Irritée par les informations selon lesquelles le Mossad, les renseignements israéliens, était au courant du projet de meurtre du dessinateur, la Première ministre britannique de l’époque, Margaret Thatcher, expulse les diplomates israéliens et ferme le siège du Mossad à Londres.
Néanmoins, personne ne sera accusé du meurtre de Naji al-Ali, bien que des soupçons pèsent sur le Mossad, mais aussi sur des agents palestiniens agissant au nom d’Israël ou de factions palestiniennes rivales. (Première et deuxième photo : AFP)
Naji Salim Hussain al-Ali est né dans le village d’al-Shajara en Galilée en 1937, au cours du mandat britannique sur la Palestine, avant la création d’Israël. À l’âge de 10 ans, alors que les groupes armés sionistes envahissent son village natal, Naji et sa famille fuient vers le nord, au Liban, où ils se réfugient dans le camp d’Ain al-Hilweh, dans la ville méridionale de Sidon.

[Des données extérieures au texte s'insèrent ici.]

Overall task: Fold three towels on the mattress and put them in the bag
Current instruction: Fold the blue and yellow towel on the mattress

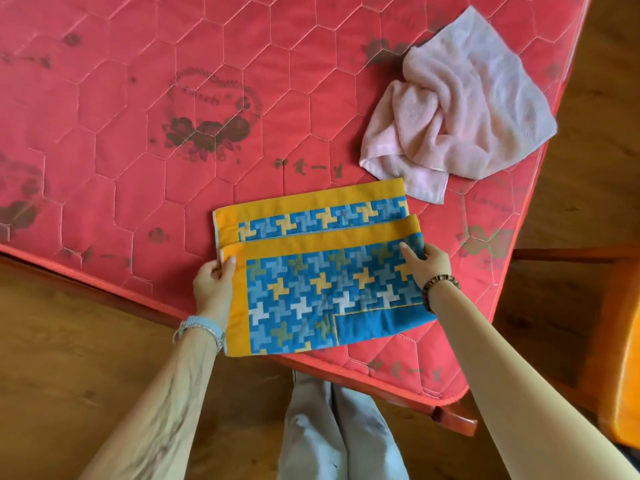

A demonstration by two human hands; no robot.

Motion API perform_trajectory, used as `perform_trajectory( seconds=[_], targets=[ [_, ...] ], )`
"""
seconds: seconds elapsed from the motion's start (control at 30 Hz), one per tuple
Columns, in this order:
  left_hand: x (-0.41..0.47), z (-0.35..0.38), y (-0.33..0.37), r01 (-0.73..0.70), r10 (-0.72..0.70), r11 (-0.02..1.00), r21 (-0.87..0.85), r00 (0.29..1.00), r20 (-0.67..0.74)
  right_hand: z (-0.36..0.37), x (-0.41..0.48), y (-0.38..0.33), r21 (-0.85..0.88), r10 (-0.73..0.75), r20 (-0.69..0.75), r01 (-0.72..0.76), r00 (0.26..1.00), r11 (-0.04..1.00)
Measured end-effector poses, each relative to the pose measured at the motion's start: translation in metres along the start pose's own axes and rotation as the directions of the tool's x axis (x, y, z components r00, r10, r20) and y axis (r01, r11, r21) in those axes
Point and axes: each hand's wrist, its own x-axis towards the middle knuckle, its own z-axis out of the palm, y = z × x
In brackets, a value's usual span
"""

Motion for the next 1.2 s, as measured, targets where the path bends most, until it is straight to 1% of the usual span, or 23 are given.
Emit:
perform_trajectory(
  seconds=[0.07, 0.13, 0.2, 0.27, 0.4, 0.5, 0.57, 0.63, 0.73, 0.87, 0.97, 1.03, 1.1, 1.2],
  targets=[
    [-0.002, -0.002, -0.004, -0.008, 0.008, 0.999, 0.032, 1.0, 0.016, 0.001, -0.001, 0.006, -0.019, 0.008, 0.007, -0.008, 1.0, 1.0],
    [-0.004, -0.004, -0.007, -0.032, 0.029, 0.994, 0.1, 0.999, 0.032, 0.001, -0.002, 0.012, -0.054, 0.012, -0.001, -0.012, 1.0, 0.998],
    [-0.009, -0.007, -0.01, -0.071, 0.059, 0.98, 0.184, 0.996, 0.071, 0.001, -0.005, 0.019, -0.079, 0.017, -0.003, -0.018, 1.0, 0.997],
    [-0.018, -0.009, -0.016, -0.106, 0.085, 0.969, 0.224, 0.991, 0.1, 0.0, -0.011, 0.028, -0.096, 0.022, -0.004, -0.023, 1.0, 0.995],
    [-0.039, -0.014, -0.021, -0.142, 0.125, 0.971, 0.192, 0.987, 0.097, -0.006, -0.024, 0.044, -0.082, 0.041, -0.026, -0.043, 0.999, 0.996],
    [-0.054, -0.021, -0.026, -0.176, 0.166, 0.969, 0.172, 0.984, 0.072, -0.013, -0.038, 0.052, -0.072, 0.013, -0.028, -0.015, 1.0, 0.997],
    [-0.062, -0.025, -0.036, -0.188, 0.18, 0.963, 0.194, 0.982, 0.056, -0.015, -0.048, 0.06, -0.102, -0.014, -0.021, 0.012, 1.0, 0.995],
    [-0.065, -0.03, -0.052, -0.192, 0.185, 0.949, 0.251, 0.981, 0.051, -0.015, -0.054, 0.067, -0.149, -0.028, -0.004, 0.027, 1.0, 0.989],
    [-0.064, -0.031, -0.074, -0.15, 0.14, 0.946, 0.288, 0.989, 0.054, -0.012, -0.056, 0.073, -0.166, -0.03, 0.021, 0.033, 0.999, 0.986],
    [-0.064, -0.024, -0.078, -0.116, 0.114, 0.965, 0.235, 0.993, 0.021, -0.01, -0.048, 0.078, -0.185, -0.039, 0.024, 0.043, 0.999, 0.982],
    [-0.065, -0.022, -0.071, -0.155, 0.163, 0.966, 0.205, 0.986, -0.023, -0.008, -0.04, 0.08, -0.209, -0.02, 0.007, 0.021, 1.0, 0.978],
    [-0.061, -0.022, -0.067, -0.18, 0.195, 0.968, 0.175, 0.978, -0.072, -0.008, -0.035, 0.076, -0.189, -0.009, -0.035, 0.002, 0.999, 0.982],
    [-0.05, -0.021, -0.065, -0.183, 0.2, 0.97, 0.163, 0.975, -0.098, -0.007, -0.028, 0.069, -0.152, -0.062, -0.078, 0.049, 0.995, 0.987],
    [-0.031, -0.019, -0.053, -0.188, 0.202, 0.963, 0.191, 0.978, -0.059, -0.005, -0.018, 0.051, -0.096, -0.127, -0.088, 0.118, 0.988, 0.988]
  ],
)
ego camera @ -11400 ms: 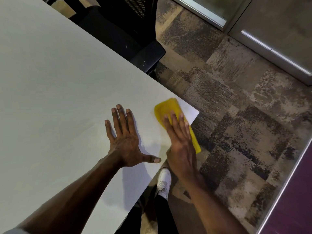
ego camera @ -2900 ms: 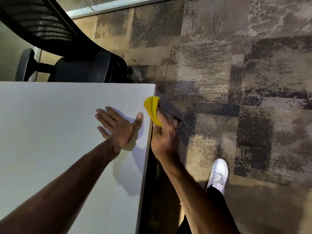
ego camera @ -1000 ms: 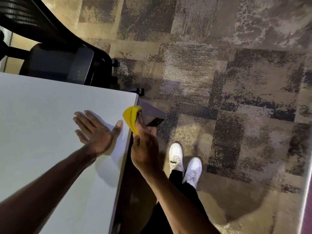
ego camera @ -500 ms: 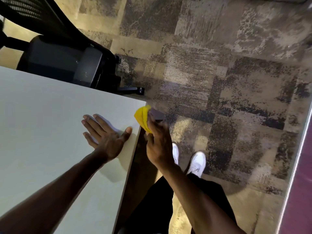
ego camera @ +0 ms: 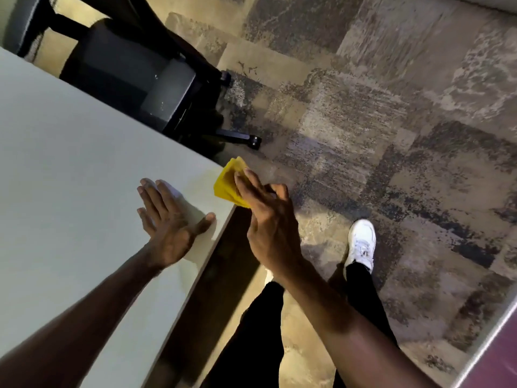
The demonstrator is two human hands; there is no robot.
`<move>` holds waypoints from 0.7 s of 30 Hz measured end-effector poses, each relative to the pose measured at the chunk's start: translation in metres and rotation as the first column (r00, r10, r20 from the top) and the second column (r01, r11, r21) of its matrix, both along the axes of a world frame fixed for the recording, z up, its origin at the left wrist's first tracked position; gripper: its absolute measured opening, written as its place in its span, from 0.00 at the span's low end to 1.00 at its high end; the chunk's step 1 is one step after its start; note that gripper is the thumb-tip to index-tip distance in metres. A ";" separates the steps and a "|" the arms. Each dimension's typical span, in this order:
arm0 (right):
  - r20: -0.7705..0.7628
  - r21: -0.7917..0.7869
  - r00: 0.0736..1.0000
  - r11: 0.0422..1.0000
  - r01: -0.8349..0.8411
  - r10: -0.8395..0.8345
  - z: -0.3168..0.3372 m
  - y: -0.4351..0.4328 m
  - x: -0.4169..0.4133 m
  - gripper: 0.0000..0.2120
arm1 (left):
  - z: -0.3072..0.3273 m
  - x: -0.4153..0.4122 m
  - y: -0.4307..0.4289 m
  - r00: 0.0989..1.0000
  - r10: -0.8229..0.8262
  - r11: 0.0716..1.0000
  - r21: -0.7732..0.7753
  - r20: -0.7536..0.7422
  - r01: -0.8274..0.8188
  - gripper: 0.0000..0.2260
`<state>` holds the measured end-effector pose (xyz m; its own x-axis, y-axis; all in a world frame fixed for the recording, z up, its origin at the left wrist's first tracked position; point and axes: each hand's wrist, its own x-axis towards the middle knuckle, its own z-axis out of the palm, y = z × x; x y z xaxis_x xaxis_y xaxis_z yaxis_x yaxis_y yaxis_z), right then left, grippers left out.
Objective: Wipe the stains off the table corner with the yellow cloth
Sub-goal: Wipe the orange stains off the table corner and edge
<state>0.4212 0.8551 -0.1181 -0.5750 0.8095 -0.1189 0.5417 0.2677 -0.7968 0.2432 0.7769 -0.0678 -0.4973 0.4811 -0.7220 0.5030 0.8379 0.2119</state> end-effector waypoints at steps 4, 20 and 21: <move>-0.128 -0.212 0.985 0.967 -0.144 0.119 -0.007 0.058 -0.012 0.30 | 0.000 0.015 0.027 0.976 0.212 0.977 0.000 -0.042 -0.212 0.69; -0.112 -0.080 0.699 0.695 -0.714 0.706 0.001 0.108 -0.017 0.38 | -0.005 0.021 0.043 0.976 0.201 0.967 -0.141 -0.086 -0.212 0.83; -0.134 -0.089 0.709 0.704 -0.704 0.692 0.000 0.107 -0.009 0.39 | -0.006 0.020 0.043 0.978 0.192 0.968 -0.145 -0.080 -0.202 0.83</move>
<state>0.4117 0.9617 -0.1179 -0.9817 0.1535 -0.1123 0.1695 0.4382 -0.8828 0.2631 0.8195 -0.0733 -0.6191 0.2560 -0.7424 0.3329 0.9418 0.0471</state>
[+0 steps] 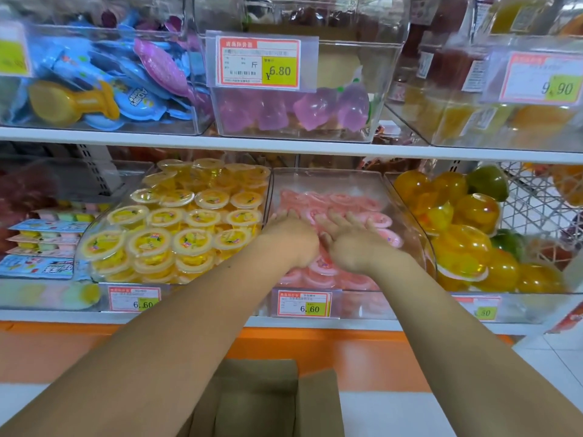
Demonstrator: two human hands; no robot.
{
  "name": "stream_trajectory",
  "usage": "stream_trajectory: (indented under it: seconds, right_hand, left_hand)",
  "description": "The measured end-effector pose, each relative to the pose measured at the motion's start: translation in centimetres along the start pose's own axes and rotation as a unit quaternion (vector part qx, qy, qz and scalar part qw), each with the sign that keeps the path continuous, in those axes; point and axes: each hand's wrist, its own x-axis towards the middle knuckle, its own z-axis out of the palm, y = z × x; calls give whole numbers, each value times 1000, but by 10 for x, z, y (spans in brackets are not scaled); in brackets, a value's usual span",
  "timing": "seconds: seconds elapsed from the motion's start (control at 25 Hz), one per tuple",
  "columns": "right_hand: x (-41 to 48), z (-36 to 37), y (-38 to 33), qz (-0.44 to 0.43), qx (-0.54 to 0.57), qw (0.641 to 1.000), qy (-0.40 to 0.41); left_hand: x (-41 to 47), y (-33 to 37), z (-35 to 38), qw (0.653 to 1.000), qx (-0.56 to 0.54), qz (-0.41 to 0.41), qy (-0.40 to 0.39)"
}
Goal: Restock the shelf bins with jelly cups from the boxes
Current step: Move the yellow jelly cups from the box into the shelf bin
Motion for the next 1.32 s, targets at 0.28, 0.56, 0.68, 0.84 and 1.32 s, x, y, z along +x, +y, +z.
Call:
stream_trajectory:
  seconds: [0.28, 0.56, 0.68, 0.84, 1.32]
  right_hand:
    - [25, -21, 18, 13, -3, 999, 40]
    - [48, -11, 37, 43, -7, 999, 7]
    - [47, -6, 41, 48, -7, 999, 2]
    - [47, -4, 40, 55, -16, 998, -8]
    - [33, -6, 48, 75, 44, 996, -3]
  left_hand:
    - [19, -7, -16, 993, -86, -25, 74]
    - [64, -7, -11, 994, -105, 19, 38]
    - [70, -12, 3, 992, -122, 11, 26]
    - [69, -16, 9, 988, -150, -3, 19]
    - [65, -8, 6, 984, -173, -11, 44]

Naji al-Ali écrira au sujet de cette expérience : « J’étais un enfant de 10 ans quand nous sommes arrivés au camp de réfugiés d’Ain al-Hilweh. Nous avions faim, nous étions ébranlés, pieds nus. La vie dans le camp était insupportable, pleine d’humiliations quotidiennes, gouvernée par la pauvreté et le désespoir. »
L’illustration ci-dessus montre un graffiti au pochoir représentant Naji al-Ali dans la ville de Ramallah, en Cisjordanie occupée. (Wikimédia/Amir Shomali)
Cette expérience précoce influencera directement sa création la plus célèbre : le personnage de Handala. Celui-ci apparaît pour la première fois dans un journal koweïtien en 1969 sous les traits d’un Palestinien de 10 ans dépenaillé, l’air hébété, pieds nus, incarnant Naji al-Ali et les autres enfants palestiniens expulsés de chez eux pour faire place à l’établissement d’Israël. Il dira un jour de Handala : « Il avait l’âge que j’avais quand j’ai quitté la Palestine et, dans un sens, j’ai toujours cet âge aujourd’hui, et j’ai l’impression de pouvoir me rappeler et sentir chaque buisson, chaque pierre, chaque maison et chaque arbre que j’ai croisés quand j’étais enfant en Palestine. »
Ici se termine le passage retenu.